UPDATE: More than 418 major firms have just raised urgent alarms about artificial intelligence (AI) in their SEC filings, highlighting significant reputational risks. This surge, which represents a 46% increase from 2024 and a staggering ninefold rise from 2023, signals a dramatic shift in how corporate America views AI’s potential dangers.
These disclosures come as companies warn that AI could disseminate false or biased information, compromise security, and infringe on rights. The filings reveal a growing concern among corporate leaders about the potential fallout from AI technology, which could have immediate implications for investors and consumers alike.
Take-Two Interactive, for example, emphasized AI as a critical risk in its recent SEC filing. CEO Strauss Zelnick stated, “All of us are using AI today in a way that’s greater than we used it a year ago.” This acknowledgment reflects a broader sentiment across industries, with firms like Visa and Clorox echoing similar concerns about the potential for AI to generate erroneous transactions and compromise sensitive data.

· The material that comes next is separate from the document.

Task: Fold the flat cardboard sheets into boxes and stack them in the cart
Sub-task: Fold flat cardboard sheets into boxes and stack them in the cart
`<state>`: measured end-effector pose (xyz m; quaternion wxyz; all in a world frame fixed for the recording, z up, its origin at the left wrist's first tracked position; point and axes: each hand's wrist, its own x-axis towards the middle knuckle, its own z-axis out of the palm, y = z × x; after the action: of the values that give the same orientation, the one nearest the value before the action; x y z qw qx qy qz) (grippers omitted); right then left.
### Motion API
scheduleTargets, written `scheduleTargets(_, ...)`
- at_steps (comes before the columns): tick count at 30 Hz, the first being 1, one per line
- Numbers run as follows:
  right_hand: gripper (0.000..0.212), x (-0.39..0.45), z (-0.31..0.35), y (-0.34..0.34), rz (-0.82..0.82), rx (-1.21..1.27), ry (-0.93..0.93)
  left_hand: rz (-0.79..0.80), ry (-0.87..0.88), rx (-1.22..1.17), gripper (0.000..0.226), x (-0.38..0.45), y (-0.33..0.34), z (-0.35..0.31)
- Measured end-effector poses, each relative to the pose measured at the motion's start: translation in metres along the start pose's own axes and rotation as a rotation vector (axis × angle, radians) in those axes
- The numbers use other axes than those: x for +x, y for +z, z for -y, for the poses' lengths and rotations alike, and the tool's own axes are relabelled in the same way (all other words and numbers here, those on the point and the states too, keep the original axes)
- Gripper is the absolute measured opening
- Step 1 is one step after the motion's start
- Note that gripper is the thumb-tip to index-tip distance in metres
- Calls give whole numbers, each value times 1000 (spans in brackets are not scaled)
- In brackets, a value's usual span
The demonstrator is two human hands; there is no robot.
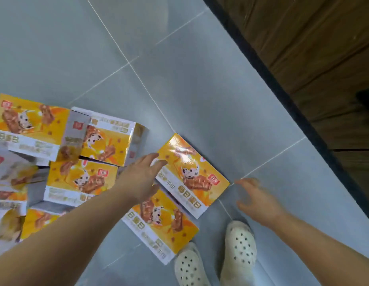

In a recent filing, Visa warned that as it expands its use of AI for commerce, it may face “increased instances of erroneous or disputed payments.” Clorox echoed this sentiment, cautioning that AI tools could jeopardize confidential information. Meanwhile, ELF Beauty noted that adapting to new regulations and ethical standards concerning AI could materially affect its operations and reputation.
Corporate leaders are legally obligated to disclose emerging risks in their SEC filings to protect investors. This regulatory framework aims to ensure that potential threats are communicated transparently. Law professor M. Todd Henderson from the University of Chicago Law School highlighted the seriousness of these warnings, asserting that the implications of AI are more severe than those of the internet boom in the late 1990s.
The stakes are high. A misstep involving AI could lead to catastrophic outcomes, ranging from grave medical errors to faulty legal advice. The urgency of this disclosure is compounded by a troubling statistic: a recent KPMG survey found that 66% of workers have relied on AI output without critical evaluation, and 72% admitted to putting in less effort due to AI assistance.
Despite these risks, companies are racing to invest in AI technologies, recognizing their potential to enhance productivity. According to Bain & Co, the average total AI spending has nearly doubled in 2024 to $10.3 million per company, reflecting a determination to harness AI’s capabilities.
Zelnick from Take-Two noted that AI is streamlining workflows, allowing employees to focus on more creative tasks. “We’re reducing the weight of mundane work,” he said, demonstrating the dual-edged nature of AI adoption—while it offers efficiency, it also presents new risks.
As the SEC filings continue to roll in, the spotlight on AI’s implications for business operations is growing brighter. Investors and consumers must remain vigilant as companies navigate this complex landscape, weighing the benefits of AI against the potential for reputational harm.
This developing story underscores the urgent need for transparency in how AI is used and the risks involved. With corporate America sounding the alarm, all eyes will be on how these firms adapt to the challenges that lie ahead.